Sarah Parcak from the University of Alabama at Birmingham, and Christopher Tuttle, executive director of the Council of American Overseas Research Centers, spotted a monumental structure at Petra, a 2,500-year-old Nabatean city in southern Jordan, using high-resolution satellite imagery and pictures taken with aerial drones.
They report that the monument is roughly as long as an Olympic-size swimming pool and twice as wide. It sits only about half a mile (800 meters) south of the center of the ancient city.
The enormous platform has no known parallels to any other structure in Petra.
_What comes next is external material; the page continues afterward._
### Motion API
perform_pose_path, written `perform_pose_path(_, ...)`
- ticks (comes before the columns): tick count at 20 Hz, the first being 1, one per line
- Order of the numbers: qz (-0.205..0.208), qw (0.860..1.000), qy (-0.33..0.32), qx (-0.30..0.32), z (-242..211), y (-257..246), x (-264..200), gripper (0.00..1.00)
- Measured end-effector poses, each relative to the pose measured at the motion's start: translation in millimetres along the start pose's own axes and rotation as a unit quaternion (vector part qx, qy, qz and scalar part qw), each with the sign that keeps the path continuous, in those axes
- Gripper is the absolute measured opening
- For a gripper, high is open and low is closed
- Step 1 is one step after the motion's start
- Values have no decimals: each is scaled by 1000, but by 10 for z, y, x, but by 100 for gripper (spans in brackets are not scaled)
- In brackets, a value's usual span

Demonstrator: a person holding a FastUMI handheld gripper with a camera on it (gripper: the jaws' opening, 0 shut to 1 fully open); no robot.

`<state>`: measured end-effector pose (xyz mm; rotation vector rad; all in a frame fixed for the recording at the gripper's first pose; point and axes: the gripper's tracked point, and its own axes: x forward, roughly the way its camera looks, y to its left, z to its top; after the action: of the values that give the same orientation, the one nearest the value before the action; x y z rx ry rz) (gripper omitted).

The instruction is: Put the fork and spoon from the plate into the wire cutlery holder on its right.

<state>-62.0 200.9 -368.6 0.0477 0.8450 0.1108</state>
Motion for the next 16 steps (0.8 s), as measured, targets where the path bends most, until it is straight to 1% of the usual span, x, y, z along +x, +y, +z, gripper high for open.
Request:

National Geographic reports that the structure consists of a building measuring roughly 28 feet square, centered on a rectangular, paved platform, surrounded by a larger, 184-by-161-foot, platform. The building faced a row of columns and a staircase to the east. Pottery recovered from the site dates to the mid-second century B.C. Parcak and Tuttle say that the platform’s design is unique in the ancient city, and may have been used for ceremonial purposes in the early days of the settlement. “I’ve worked in Petra for 20 years, and I knew that something was there, but it’s certainly legitimate to call this a discovery,” Tuttle said.
The caravan city of Petra, in what is today southern Jordan, served as the capital of the Arab tribe known as the Nabataeans from its likely founding in the mid-second century B.C. The site was essentially abandoned at the end of the Byzantine period in the seventh century A.D.